§ Input material:
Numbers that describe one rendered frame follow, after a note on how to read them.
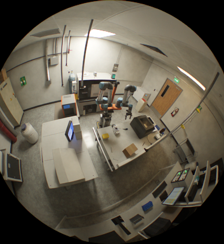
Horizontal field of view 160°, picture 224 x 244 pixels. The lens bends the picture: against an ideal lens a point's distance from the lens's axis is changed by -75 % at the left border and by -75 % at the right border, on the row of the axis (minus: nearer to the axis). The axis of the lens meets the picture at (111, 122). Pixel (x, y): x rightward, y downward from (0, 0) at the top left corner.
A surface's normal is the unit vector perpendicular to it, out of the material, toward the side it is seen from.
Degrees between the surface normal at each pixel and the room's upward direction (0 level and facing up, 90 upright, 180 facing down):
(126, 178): 0
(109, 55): 90
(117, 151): 0
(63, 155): 40
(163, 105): 90
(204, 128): 90
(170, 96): 90
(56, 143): 0
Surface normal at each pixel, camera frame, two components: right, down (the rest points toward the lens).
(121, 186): 0.23, -0.62
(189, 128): -0.87, 0.20
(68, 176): 0.75, -0.60
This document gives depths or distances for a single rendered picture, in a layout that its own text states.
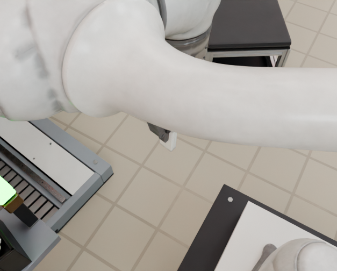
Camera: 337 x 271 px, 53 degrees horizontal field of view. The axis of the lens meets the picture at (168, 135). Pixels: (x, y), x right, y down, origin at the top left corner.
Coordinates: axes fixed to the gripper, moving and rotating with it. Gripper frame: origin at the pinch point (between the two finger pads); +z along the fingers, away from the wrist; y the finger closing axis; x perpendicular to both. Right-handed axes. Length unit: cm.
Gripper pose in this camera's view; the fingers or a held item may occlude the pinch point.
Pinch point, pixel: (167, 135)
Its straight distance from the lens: 63.5
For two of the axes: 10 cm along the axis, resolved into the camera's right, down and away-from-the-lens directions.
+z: -0.4, 5.6, 8.3
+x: -7.6, -5.5, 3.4
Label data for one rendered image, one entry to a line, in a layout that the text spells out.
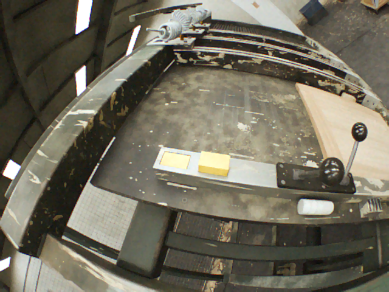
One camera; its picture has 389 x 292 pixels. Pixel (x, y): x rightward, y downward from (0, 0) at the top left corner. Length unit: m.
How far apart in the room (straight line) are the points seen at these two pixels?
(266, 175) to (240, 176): 0.05
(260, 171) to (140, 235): 0.25
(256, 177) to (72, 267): 0.34
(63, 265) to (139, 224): 0.17
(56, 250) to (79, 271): 0.06
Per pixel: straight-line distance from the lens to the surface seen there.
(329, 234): 1.83
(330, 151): 0.48
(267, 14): 4.27
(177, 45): 0.74
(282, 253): 0.38
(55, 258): 0.33
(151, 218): 0.35
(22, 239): 0.34
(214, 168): 0.28
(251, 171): 0.31
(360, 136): 0.36
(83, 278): 0.29
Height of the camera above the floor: 1.74
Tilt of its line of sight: 17 degrees down
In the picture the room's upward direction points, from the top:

§ Task: Please copy every line of the material that contains the word "downward".

§ Expected answer:
Horizontal field of view 160°, picture 224 x 244 pixels. The lens bends the picture: against an ideal lens a point's distance from the lens's axis is changed by -75 % at the left border and by -75 % at the right border, on the row of the axis (minus: nearer to the axis). The axis of the lens meets the picture at (111, 122). Pixel (x, y): x rightward, y downward from (0, 0) at the top left corner.
One camera; its picture has 389 x 292 pixels. Pixel (x, y): x rightward, y downward from (0, 0) at the top left corner. Length unit: m.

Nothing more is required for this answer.